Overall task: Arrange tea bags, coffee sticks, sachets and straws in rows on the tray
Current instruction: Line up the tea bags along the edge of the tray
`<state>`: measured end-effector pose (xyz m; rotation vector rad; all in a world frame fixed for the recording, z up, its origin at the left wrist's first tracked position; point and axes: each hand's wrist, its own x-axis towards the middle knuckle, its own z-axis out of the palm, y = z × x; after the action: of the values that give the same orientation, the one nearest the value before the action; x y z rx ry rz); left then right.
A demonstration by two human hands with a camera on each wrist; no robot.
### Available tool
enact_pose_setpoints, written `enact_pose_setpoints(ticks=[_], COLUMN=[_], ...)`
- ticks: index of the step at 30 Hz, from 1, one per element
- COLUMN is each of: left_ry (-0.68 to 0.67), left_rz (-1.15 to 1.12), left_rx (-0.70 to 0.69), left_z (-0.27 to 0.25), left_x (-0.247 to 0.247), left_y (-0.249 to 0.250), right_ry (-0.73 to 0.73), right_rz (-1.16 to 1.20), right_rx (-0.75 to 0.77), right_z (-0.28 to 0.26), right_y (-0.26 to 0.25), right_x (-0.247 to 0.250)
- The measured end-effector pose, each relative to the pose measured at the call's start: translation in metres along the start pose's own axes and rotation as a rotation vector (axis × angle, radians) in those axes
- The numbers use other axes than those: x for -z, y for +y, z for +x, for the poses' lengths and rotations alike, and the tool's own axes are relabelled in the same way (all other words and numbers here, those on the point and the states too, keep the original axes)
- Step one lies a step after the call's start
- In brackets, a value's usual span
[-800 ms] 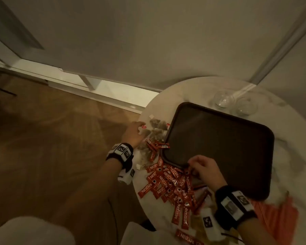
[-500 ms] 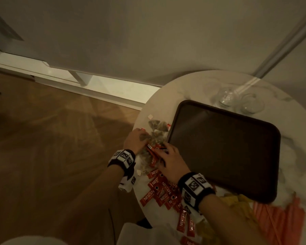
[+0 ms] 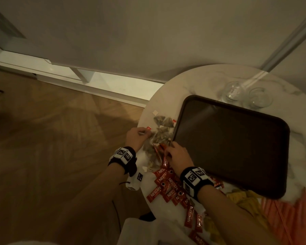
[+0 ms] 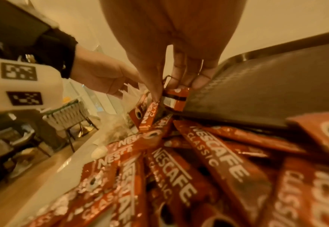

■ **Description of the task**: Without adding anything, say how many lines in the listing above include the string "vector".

■ **Response**: 2